ABOUT THIS EXERCISE:
Copies of all lines containing the string "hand" are needed from the data below.

GIVEN RECORDS:
--*--

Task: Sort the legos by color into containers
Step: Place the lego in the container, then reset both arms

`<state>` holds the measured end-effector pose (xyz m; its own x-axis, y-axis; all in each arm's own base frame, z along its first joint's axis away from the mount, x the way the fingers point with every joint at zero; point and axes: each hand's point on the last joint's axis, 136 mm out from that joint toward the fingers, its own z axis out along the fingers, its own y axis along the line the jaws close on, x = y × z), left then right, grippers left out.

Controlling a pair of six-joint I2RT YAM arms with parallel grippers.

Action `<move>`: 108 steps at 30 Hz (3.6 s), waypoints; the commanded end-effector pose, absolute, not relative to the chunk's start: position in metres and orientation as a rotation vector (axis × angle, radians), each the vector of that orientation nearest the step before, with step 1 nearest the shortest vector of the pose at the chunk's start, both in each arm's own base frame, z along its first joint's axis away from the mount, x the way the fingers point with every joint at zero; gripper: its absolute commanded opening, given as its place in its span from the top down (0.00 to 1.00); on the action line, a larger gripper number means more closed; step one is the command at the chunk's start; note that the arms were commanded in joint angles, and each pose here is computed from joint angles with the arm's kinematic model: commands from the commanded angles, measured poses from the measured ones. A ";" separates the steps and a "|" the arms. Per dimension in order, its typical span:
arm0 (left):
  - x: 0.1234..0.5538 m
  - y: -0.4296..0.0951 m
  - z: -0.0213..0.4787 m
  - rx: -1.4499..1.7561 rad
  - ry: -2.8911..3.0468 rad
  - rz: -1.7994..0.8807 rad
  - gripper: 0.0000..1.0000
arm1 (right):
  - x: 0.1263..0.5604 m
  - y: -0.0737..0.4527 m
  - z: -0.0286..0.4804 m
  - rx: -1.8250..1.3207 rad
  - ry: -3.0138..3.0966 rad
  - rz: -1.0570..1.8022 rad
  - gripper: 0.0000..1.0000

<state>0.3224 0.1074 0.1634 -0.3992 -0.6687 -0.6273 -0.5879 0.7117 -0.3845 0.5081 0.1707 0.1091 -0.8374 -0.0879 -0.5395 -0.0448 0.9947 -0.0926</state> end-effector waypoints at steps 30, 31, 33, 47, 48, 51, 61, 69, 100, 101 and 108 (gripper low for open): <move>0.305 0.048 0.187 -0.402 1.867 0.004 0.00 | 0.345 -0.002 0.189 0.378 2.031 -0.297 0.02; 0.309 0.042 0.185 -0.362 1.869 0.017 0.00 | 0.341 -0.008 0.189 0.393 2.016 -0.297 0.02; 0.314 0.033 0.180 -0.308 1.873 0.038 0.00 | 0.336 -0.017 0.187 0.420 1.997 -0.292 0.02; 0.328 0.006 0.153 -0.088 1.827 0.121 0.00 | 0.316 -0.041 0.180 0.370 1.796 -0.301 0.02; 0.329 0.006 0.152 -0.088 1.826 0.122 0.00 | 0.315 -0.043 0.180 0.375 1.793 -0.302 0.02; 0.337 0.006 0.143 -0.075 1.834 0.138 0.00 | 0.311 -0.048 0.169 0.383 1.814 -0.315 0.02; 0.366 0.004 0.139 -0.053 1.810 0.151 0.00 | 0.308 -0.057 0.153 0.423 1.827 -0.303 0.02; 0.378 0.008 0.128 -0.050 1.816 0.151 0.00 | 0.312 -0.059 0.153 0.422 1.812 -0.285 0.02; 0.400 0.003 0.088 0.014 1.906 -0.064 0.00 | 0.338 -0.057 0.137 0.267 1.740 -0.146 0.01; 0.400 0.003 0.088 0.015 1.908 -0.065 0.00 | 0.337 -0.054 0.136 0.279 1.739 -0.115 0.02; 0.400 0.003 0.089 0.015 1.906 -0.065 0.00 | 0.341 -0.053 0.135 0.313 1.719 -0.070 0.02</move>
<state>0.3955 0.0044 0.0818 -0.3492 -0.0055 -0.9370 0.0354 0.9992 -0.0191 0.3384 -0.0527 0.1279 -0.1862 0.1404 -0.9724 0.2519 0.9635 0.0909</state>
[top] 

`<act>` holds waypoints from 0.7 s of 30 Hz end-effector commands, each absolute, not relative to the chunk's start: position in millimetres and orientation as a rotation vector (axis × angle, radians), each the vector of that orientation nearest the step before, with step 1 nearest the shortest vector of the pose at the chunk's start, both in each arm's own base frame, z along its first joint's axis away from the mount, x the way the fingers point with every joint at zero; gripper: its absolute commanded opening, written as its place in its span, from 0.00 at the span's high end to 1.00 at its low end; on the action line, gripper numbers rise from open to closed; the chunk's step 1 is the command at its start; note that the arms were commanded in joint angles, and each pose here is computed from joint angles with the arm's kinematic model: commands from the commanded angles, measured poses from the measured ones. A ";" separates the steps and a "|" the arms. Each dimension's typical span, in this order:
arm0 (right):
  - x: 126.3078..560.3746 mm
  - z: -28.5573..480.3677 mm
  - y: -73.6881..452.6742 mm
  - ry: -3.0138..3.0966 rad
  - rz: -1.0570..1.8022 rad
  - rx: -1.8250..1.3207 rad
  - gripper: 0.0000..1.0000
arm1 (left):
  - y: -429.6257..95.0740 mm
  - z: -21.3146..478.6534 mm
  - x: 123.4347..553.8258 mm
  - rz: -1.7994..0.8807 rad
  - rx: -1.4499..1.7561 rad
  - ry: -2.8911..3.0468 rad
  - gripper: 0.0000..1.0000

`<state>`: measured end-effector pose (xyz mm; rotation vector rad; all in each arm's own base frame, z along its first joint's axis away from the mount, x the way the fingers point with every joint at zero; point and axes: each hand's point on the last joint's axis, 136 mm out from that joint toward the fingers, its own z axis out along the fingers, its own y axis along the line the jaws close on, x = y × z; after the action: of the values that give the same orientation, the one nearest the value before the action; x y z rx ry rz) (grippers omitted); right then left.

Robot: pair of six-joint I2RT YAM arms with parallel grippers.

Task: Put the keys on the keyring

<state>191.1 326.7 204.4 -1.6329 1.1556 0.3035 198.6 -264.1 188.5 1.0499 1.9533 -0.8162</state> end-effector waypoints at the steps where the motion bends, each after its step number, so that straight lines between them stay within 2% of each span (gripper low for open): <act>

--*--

EXERCISE RESPONSE:
`<state>` holds the measured end-effector pose (xyz m; its own x-axis, y-axis; all in each arm's own base frame, z along its first joint's axis away from the mount, x the way the fingers point with every joint at zero; point and axes: each hand's point on the last joint's axis, 136 mm out from that joint toward the fingers, its own z axis out along the fingers, its own y axis along the line the jaws close on, x = y × z), left then right, grippers left out.
`<state>`: measured end-effector pose (xyz mm; rotation vector rad; all in each arm's own base frame, z along its first joint's axis away from the mount, x the way the fingers point with every joint at zero; point and axes: each hand's point on the last joint's axis, 136 mm out from that joint toward the fingers, its own z axis out along the fingers, its own y axis along the line the jaws close on, x = y × z; after the action: of the values that give the same orientation, the one nearest the value before the action; x y z rx ry rz) (grippers omitted); right then left.

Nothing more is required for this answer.